Question

In a large population, 62% of the households have cable tv. A simple random sample of 100 households is to be contacted and the sample proportion computed. What is the mean and standard deviation of the sampling distribution of the sample proportions

Answer 1

The mean of the sampling distribution of the sample proportions is 0.62 and the standard deviation is 0.0485.

Explanation:

Central Limit Theorem

The Central Limit Theorem estabilishes that, for a normally distributed random variable X, with mean
`\mu` and standard deviation
`\sigma`, the sampling distribution of the sample means with size n can be approximated to a normal distribution with mean
`\mu` and standard deviation
`s = (\sigma)/(√(n))`.

For a skewed variable, the Central Limit Theorem can also be applied, as long as n is at least 30.

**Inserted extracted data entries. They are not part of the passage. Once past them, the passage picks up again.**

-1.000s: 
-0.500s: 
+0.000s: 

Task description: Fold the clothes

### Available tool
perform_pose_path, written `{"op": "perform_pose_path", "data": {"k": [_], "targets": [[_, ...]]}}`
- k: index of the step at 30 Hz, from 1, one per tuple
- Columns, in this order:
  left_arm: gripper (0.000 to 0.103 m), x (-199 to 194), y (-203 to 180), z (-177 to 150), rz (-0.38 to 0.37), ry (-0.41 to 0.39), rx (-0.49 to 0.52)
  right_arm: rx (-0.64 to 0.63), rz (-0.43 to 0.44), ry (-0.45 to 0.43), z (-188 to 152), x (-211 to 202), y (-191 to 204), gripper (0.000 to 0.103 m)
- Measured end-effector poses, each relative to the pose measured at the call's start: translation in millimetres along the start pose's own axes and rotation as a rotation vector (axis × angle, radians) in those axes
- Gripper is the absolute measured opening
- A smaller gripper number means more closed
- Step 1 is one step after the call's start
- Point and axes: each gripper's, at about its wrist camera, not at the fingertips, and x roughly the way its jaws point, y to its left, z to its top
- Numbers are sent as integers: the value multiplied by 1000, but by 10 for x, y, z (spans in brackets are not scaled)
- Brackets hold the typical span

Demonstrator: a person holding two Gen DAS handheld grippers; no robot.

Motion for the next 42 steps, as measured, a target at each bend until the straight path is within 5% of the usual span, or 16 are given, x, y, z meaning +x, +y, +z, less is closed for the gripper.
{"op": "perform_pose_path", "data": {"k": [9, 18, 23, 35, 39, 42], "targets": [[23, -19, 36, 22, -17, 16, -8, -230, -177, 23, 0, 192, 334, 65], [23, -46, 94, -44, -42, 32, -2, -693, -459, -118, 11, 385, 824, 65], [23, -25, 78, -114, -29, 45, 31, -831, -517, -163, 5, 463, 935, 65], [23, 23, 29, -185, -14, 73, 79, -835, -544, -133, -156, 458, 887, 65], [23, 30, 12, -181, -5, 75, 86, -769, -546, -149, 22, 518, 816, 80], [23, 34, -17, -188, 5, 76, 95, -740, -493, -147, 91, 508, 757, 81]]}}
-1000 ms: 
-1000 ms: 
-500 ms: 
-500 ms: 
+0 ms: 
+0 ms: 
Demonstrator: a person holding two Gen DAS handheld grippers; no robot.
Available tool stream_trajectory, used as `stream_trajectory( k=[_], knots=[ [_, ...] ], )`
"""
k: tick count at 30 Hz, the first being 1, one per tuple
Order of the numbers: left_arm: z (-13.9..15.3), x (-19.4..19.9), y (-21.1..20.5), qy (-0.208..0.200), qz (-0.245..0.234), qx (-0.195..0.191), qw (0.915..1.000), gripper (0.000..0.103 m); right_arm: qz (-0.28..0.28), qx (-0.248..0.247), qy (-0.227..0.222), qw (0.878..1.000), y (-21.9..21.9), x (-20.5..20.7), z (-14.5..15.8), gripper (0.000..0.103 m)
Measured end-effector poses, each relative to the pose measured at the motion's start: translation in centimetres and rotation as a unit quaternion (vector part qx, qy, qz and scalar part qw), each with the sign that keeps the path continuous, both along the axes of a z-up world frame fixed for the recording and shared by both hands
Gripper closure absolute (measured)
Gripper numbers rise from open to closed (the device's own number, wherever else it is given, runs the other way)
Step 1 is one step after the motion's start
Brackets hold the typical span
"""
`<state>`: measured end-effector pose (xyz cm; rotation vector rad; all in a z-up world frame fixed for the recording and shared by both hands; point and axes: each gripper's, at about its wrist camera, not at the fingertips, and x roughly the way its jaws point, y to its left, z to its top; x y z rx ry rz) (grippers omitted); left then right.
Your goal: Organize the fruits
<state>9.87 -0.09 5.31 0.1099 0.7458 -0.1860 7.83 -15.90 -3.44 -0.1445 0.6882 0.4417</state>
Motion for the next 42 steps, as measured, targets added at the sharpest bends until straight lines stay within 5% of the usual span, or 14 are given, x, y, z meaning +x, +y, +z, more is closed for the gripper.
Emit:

For a proportion p in a sample of size n, the sampling distribution of the sample proportion will be approximately normal with mean
`\mu = p` and standard deviation
`s = \sqrt{(p(1-p))/(n)}`

62% of the households have cable tv.

This means that
`p = 0.62`

Sample of 100.

This means that
`n = 100`

What is the mean and standard deviation of the sampling distribution of the sample proportions?

`\mu = p = 0.62`

`s = \sqrt{(p(1-p))/(n)} = \sqrt{(0.62*0.38)/(100)} = 0.0485`

The mean of the sampling distribution of the sample proportions is 0.62 and the standard deviation is 0.0485.